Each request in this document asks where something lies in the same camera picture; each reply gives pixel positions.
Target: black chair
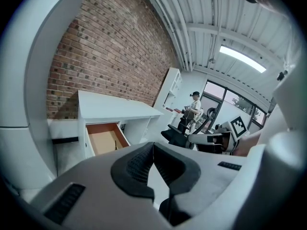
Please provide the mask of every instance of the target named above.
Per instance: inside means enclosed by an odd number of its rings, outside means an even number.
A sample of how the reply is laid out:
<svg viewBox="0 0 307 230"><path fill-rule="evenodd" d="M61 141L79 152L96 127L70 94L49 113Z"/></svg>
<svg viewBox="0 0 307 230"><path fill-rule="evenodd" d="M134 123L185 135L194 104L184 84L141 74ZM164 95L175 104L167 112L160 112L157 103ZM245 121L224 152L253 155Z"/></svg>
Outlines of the black chair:
<svg viewBox="0 0 307 230"><path fill-rule="evenodd" d="M216 108L214 107L208 109L207 111L208 118L202 123L202 125L198 129L196 129L193 132L193 135L198 134L209 121L214 120L215 110ZM176 127L172 125L168 125L168 127L170 129L162 131L161 135L169 141L169 144L175 145L178 147L182 147L182 148L193 149L194 143L189 142L188 140L189 135L185 134L185 130L180 131L179 129L177 129Z"/></svg>

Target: drawer front
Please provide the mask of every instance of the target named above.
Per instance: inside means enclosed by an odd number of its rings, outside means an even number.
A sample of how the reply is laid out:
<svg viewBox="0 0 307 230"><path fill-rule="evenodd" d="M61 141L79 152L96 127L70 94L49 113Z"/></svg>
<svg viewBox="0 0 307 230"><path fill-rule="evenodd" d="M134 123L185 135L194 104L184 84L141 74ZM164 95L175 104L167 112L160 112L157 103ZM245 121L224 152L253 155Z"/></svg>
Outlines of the drawer front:
<svg viewBox="0 0 307 230"><path fill-rule="evenodd" d="M87 158L130 146L118 123L87 125L85 136Z"/></svg>

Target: desk top
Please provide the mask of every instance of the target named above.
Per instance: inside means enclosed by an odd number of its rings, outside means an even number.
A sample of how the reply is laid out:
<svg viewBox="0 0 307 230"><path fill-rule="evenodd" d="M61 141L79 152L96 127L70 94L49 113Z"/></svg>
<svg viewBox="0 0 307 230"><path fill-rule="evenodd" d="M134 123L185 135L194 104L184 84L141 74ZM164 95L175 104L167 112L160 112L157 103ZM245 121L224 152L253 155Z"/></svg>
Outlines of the desk top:
<svg viewBox="0 0 307 230"><path fill-rule="evenodd" d="M139 119L163 115L151 106L105 94L78 91L82 118Z"/></svg>

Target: brick wall
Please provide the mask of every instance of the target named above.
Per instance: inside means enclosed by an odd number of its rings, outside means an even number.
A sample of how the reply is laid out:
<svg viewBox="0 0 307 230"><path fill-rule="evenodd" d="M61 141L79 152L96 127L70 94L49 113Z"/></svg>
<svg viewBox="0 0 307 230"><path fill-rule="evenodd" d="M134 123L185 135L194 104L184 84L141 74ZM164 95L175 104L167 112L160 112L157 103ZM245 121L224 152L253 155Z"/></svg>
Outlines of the brick wall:
<svg viewBox="0 0 307 230"><path fill-rule="evenodd" d="M173 45L148 0L83 0L50 68L47 117L77 118L77 90L153 105Z"/></svg>

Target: fluorescent light fixture
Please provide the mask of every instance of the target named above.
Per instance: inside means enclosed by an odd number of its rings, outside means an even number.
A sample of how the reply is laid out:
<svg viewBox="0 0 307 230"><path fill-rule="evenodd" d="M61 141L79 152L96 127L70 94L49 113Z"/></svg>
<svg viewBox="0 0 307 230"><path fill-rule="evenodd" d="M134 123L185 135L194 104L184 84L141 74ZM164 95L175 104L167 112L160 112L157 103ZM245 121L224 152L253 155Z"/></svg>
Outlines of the fluorescent light fixture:
<svg viewBox="0 0 307 230"><path fill-rule="evenodd" d="M229 56L232 56L238 60L241 60L243 61L244 63L250 65L251 67L255 68L257 71L263 73L266 69L260 65L259 63L257 63L256 61L252 60L251 58L233 50L233 49L230 49L230 48L227 48L225 46L221 46L220 48L220 52L221 53L224 53L224 54L227 54Z"/></svg>

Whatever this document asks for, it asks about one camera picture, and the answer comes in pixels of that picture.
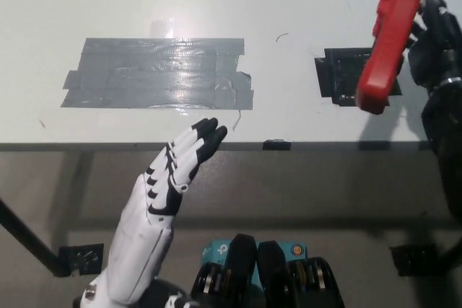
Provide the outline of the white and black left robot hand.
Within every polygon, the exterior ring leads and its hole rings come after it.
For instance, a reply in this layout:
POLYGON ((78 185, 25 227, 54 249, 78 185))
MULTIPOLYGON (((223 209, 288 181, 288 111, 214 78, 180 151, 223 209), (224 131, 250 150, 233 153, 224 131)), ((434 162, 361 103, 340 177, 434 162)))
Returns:
POLYGON ((227 135, 216 118, 204 118, 165 144, 137 177, 110 246, 108 263, 84 293, 81 307, 135 305, 158 276, 173 240, 173 221, 202 163, 227 135))

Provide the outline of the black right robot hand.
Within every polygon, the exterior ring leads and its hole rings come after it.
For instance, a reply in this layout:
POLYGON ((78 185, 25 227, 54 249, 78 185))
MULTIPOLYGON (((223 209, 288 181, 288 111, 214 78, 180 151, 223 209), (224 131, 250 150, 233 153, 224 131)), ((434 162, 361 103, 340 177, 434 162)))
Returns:
POLYGON ((433 91, 446 84, 461 83, 461 27, 445 0, 420 0, 418 14, 425 28, 416 22, 417 36, 408 52, 414 82, 433 91))

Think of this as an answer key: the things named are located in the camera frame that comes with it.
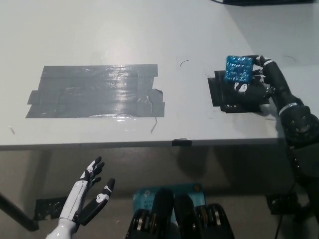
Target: white table
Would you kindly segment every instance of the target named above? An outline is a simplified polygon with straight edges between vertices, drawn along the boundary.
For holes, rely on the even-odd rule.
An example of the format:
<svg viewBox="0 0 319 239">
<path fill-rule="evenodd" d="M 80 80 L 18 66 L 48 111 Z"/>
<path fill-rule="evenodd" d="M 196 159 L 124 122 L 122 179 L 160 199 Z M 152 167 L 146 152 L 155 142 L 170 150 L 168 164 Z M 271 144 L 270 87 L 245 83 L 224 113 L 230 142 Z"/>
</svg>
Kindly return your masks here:
<svg viewBox="0 0 319 239">
<path fill-rule="evenodd" d="M 281 129 L 273 116 L 226 114 L 212 106 L 207 77 L 225 68 L 227 55 L 272 58 L 293 93 L 319 116 L 319 4 L 4 0 L 0 32 L 1 149 L 276 140 Z M 163 91 L 165 117 L 152 133 L 154 118 L 25 118 L 43 66 L 113 64 L 158 64 L 153 88 Z"/>
</svg>

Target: blue cube
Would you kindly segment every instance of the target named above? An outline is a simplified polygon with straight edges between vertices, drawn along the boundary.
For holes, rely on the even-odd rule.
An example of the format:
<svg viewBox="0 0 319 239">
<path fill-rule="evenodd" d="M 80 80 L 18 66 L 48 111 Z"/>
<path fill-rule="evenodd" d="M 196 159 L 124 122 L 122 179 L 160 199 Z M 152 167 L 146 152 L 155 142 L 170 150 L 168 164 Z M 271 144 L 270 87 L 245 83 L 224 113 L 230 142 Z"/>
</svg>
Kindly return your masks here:
<svg viewBox="0 0 319 239">
<path fill-rule="evenodd" d="M 250 57 L 227 56 L 226 82 L 250 83 L 253 74 L 254 60 Z"/>
</svg>

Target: tape patch
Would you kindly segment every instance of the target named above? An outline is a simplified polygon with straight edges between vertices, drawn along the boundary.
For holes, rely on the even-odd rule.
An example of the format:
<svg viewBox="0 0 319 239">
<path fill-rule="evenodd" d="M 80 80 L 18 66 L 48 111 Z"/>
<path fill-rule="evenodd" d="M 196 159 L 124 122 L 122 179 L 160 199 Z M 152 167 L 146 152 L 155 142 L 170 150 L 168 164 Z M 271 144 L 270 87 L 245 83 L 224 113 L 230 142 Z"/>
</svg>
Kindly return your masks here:
<svg viewBox="0 0 319 239">
<path fill-rule="evenodd" d="M 164 117 L 157 65 L 45 66 L 26 118 Z"/>
</svg>

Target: cable
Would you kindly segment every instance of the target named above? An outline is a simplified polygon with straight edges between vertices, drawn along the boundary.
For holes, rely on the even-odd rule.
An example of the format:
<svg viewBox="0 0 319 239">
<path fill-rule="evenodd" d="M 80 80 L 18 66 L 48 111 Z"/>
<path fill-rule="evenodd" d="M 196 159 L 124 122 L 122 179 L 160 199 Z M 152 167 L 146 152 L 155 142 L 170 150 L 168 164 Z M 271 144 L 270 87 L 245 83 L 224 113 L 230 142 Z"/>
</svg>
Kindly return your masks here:
<svg viewBox="0 0 319 239">
<path fill-rule="evenodd" d="M 295 184 L 296 184 L 296 181 L 294 181 L 294 183 L 292 184 L 292 186 L 291 186 L 291 188 L 289 189 L 289 191 L 288 191 L 287 194 L 290 194 L 290 193 L 292 192 L 292 190 L 293 190 L 294 187 L 295 187 Z M 281 214 L 281 215 L 280 215 L 280 218 L 279 218 L 278 225 L 277 225 L 276 234 L 275 234 L 275 238 L 274 238 L 274 239 L 277 239 L 277 237 L 278 237 L 279 230 L 280 230 L 280 227 L 281 227 L 281 223 L 283 222 L 283 217 L 284 217 L 284 215 Z"/>
</svg>

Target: white robotic hand
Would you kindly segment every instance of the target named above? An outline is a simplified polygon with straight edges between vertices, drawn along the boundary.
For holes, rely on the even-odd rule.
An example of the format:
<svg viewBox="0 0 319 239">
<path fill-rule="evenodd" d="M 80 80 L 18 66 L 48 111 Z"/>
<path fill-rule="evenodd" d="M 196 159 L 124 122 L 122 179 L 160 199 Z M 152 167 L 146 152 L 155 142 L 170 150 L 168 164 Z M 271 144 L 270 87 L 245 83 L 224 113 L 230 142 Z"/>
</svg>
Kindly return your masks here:
<svg viewBox="0 0 319 239">
<path fill-rule="evenodd" d="M 88 190 L 101 181 L 101 177 L 95 177 L 101 173 L 104 166 L 101 160 L 102 157 L 95 159 L 74 184 L 62 209 L 58 226 L 46 239 L 71 239 L 80 224 L 88 224 L 107 204 L 115 184 L 113 178 L 108 181 L 102 193 L 82 209 Z"/>
</svg>

> **To do**: The lines you need are those holding the word "hand"; copy each of them from the material above.

> **Output**:
Provide the outline of the white and black left robot hand.
Provide the outline of the black right robot hand.
Target: white robotic hand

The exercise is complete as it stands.